The dollar climbed against rivals yesterday, helping to push up European and Japanese stock markets, while share prices in the US moved modestly higher at the start of a heavy week of corporate earnings report and a much-anticipated European Central Bank meeting. 
Key earnings reports were expected from many of the biggest US companies, including Google parent Alphabet, ExxonMobil, McDonald’s and Boeing.
Earnings growth has been generally solid through the early part of the reporting season, with few companies reporting a significant hit from the US hurricanes.
Investor attention was also focusing on the ECB’s policy-setting meeting on Thursday, at which the central bank is expected to announce a scaling back of its easy money policies that have provided support to the eurozone economy in recent years.
In Europe, London’s FTSE 100 rose 0.02% to 7,524.45, Frankfurt’s DAX 30 gained 0.1% at 13,003.14, Paris’s CAC 40 was up 0.3% to 5,386.81 and Madrid’s IBEX 35 lost 0.6% to 10,157.30 at close yesterday.
Earlier in Asia, Tokyo’s main stocks index extended its longest winning streak in its nearly 70-year history on the re-election of Shinzo Abe as prime minister.
“While the political backdrop in Japan looks much more stable than it has in years the backdrop in Europe continues to be fraught with risk,” said Michael Hewson, market analyst at CMC markets UK, in particular reference to “the crisis in Catalonia”. 

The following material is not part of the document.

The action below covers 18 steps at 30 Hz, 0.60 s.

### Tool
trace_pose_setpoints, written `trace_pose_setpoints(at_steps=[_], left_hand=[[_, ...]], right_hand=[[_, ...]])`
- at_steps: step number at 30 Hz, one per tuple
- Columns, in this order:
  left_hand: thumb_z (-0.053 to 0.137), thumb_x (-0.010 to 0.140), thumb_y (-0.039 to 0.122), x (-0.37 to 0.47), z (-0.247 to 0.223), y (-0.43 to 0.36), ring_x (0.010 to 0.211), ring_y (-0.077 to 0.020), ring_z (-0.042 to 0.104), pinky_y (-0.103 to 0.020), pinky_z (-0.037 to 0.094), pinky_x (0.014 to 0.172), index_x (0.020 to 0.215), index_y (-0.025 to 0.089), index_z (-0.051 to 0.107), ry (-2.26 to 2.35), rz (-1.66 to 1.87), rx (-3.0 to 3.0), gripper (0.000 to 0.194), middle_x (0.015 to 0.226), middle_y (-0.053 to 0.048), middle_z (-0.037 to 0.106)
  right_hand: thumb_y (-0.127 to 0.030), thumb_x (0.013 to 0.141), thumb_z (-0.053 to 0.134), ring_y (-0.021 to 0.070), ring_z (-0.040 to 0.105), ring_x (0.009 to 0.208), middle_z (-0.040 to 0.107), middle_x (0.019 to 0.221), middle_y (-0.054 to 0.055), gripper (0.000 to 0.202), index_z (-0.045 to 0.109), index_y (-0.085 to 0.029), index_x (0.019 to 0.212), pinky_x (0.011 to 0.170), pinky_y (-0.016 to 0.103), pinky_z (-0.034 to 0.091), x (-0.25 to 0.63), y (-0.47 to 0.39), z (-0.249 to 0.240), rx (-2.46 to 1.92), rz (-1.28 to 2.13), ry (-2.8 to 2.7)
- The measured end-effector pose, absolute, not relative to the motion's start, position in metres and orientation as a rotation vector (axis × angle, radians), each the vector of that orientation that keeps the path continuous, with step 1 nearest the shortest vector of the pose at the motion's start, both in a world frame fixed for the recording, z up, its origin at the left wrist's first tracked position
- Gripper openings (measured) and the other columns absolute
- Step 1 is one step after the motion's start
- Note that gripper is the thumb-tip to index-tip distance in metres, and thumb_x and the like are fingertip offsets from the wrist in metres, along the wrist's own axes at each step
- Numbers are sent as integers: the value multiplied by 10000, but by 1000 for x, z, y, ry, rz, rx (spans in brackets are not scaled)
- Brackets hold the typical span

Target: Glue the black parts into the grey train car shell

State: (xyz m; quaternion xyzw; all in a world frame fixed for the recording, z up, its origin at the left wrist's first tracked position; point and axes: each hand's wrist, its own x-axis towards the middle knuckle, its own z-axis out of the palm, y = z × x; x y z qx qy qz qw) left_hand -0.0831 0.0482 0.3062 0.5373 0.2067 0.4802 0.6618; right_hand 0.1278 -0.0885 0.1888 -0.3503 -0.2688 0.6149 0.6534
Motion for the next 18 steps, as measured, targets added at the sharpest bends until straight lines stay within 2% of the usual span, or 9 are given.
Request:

The positive tone in global markets had been set by Wall Street on Friday when US markets powered to all-time highs after senators voted for a federal budget plan that permits them to introduce Trump’s planned tax cuts with a simple majority vote instead of a 60-40 majority.

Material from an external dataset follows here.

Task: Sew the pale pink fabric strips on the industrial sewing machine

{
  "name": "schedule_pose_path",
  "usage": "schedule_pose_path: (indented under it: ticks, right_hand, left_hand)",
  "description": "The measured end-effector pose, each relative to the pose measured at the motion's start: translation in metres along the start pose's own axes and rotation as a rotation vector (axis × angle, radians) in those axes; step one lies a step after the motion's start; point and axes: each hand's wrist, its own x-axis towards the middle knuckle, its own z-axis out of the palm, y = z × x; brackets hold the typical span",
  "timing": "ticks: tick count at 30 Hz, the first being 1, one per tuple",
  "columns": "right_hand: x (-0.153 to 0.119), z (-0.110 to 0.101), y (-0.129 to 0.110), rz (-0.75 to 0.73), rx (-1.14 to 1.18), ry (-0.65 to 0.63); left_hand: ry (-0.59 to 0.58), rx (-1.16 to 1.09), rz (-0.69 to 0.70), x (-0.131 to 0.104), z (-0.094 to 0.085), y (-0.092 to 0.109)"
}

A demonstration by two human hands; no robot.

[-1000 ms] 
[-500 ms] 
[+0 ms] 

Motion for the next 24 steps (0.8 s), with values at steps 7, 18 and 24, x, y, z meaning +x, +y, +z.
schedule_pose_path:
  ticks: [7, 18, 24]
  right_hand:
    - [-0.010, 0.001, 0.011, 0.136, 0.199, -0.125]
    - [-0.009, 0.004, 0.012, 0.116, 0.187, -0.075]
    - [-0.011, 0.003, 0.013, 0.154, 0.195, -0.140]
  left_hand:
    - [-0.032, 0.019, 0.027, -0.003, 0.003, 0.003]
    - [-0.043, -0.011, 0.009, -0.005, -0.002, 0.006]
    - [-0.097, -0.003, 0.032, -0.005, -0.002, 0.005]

While there is a long way to go for the proposals to be implemented, the news provided a boost to already optimistic investors. 

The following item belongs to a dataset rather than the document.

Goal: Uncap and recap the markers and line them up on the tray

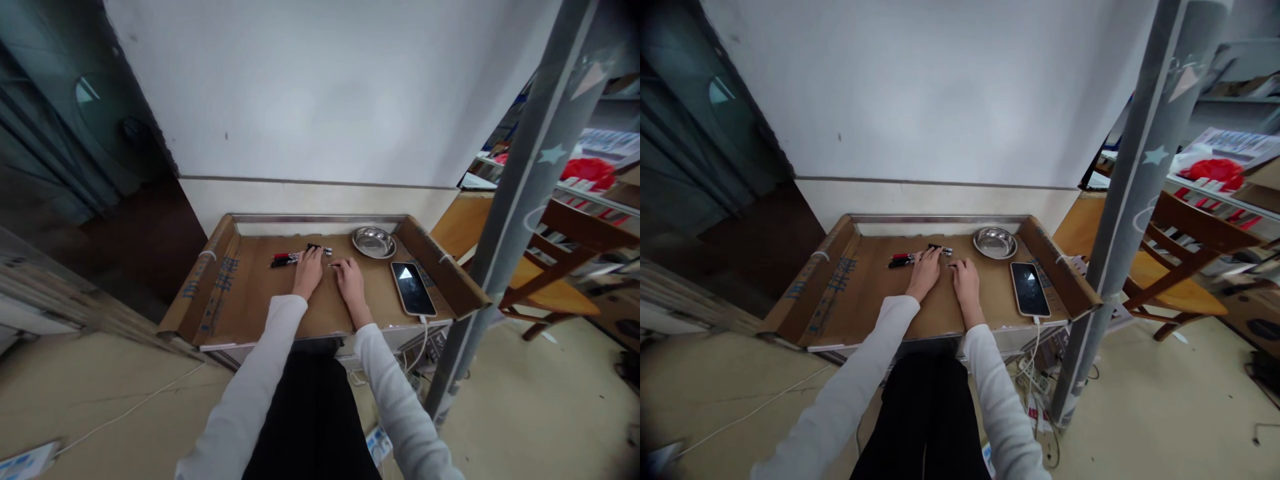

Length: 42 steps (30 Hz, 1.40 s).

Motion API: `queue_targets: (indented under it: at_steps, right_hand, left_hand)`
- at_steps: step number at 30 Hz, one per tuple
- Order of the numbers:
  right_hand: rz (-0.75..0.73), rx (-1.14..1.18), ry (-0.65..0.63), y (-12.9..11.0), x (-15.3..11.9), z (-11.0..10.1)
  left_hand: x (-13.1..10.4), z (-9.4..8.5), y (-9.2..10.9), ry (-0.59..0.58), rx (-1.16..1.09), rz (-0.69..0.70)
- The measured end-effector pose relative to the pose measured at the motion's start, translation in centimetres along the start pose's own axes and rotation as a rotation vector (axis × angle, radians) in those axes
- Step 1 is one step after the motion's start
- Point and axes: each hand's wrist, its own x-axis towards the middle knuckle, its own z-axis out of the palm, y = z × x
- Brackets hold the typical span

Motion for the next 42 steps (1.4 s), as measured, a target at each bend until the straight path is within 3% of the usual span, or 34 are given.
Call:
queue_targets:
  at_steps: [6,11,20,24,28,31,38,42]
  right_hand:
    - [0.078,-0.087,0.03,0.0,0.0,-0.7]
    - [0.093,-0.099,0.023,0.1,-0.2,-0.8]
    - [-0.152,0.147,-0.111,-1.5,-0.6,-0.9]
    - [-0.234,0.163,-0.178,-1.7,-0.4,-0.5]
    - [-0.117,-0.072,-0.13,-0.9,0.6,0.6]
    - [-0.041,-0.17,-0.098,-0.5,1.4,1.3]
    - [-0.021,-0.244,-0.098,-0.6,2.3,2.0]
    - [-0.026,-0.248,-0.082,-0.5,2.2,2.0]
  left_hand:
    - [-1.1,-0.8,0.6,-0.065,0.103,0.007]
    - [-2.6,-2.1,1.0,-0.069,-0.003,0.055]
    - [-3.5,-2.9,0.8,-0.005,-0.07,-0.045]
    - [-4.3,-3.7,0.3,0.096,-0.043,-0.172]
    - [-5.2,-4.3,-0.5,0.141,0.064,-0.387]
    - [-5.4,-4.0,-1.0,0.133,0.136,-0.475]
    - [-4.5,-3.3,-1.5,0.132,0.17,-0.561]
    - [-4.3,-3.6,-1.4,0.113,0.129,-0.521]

Expectations that Trump’s tax cuts and big spending plans would boost the economy helped drive a months-long global markets rally that began after his November election. However, a series of White House crises and legislative setbacks pared those gains.
Forex traders, betting the cuts will fan inflation and in turn lead to further US interest rate rises, pushed the dollar higher yesterday.
“The budget clears a hurdle to the much anticipated Trump tax cuts, which in turn are expected to both improve the US economic and earnings outlook while at the same time strengthening hawks at the Fed’s hand to pursue at least four rate hikes in the next 14 months,” said Greg McKenna, market strategist at AxiTrader.
In Europe yesterday, stock markets pushed higher with the exception of Madrid.
And the euro struggled with the fallout from Spain’s Catalonia crisis after the national government imposed direct rule on the region following a controversial independence vote.
Meanwhile in Japan, Abe’s resounding victory in the weekend’s general election, which gives him a mandate to press on with his easy money, big-spending “Abenomics” programme to kickstart the Japanese economy.